Task details
Print the data below exactly, but only the lines from the one containing "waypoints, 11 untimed" down to the one containing "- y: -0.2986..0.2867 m", inclusive.

----------------------------------------

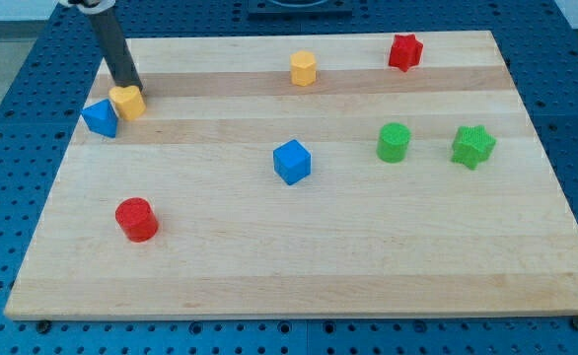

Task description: Move yellow hexagon towards down

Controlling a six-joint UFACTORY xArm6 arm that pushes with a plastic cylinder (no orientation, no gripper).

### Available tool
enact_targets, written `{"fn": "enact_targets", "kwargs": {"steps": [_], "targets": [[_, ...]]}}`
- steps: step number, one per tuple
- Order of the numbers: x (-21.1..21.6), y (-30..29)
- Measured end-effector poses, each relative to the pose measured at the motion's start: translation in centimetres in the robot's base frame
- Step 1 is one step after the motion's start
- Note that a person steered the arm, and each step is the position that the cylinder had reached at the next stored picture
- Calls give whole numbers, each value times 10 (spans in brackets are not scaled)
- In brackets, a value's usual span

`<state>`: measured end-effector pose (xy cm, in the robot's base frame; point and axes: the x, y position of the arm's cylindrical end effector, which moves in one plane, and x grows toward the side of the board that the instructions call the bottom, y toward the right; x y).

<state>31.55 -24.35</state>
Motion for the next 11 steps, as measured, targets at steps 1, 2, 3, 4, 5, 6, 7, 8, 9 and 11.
{"fn": "enact_targets", "kwargs": {"steps": [1, 2, 3, 4, 5, 6, 7, 8, 9, 11], "targets": [[8, -6], [-12, 25], [-66, 80], [-107, 149], [-111, 216], [-87, 240], [-79, 251], [-68, 260], [-53, 263], [-41, 311]]}}
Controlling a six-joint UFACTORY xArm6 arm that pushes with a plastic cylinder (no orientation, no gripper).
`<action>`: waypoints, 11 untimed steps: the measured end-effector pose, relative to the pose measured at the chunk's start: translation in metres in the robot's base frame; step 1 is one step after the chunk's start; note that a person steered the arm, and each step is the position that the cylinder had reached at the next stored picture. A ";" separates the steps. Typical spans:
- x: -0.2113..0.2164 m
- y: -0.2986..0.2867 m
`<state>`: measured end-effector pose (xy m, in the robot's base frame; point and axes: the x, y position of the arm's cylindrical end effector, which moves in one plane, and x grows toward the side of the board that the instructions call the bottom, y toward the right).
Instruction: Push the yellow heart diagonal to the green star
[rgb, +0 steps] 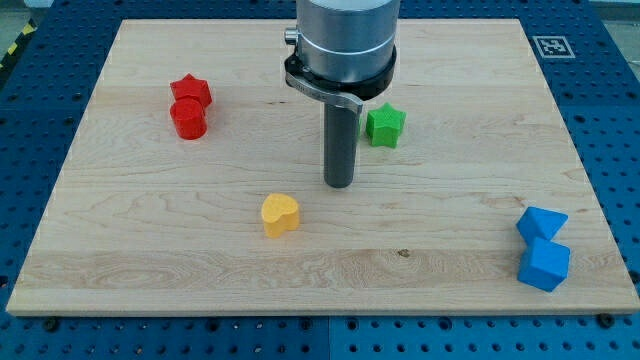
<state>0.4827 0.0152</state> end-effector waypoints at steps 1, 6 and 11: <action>0.004 0.000; 0.089 -0.022; 0.077 -0.072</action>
<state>0.5596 -0.0573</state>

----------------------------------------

Solution to this problem
`<action>`: waypoints, 11 untimed steps: the measured end-effector pose, relative to the pose measured at the chunk's start: translation in metres in the robot's base frame; step 1 is one step after the chunk's start; note that a person steered the arm, and each step is the position that the cylinder had reached at the next stored picture. A ";" separates the steps. Typical spans:
- x: -0.2113..0.2164 m
- y: -0.2986..0.2867 m

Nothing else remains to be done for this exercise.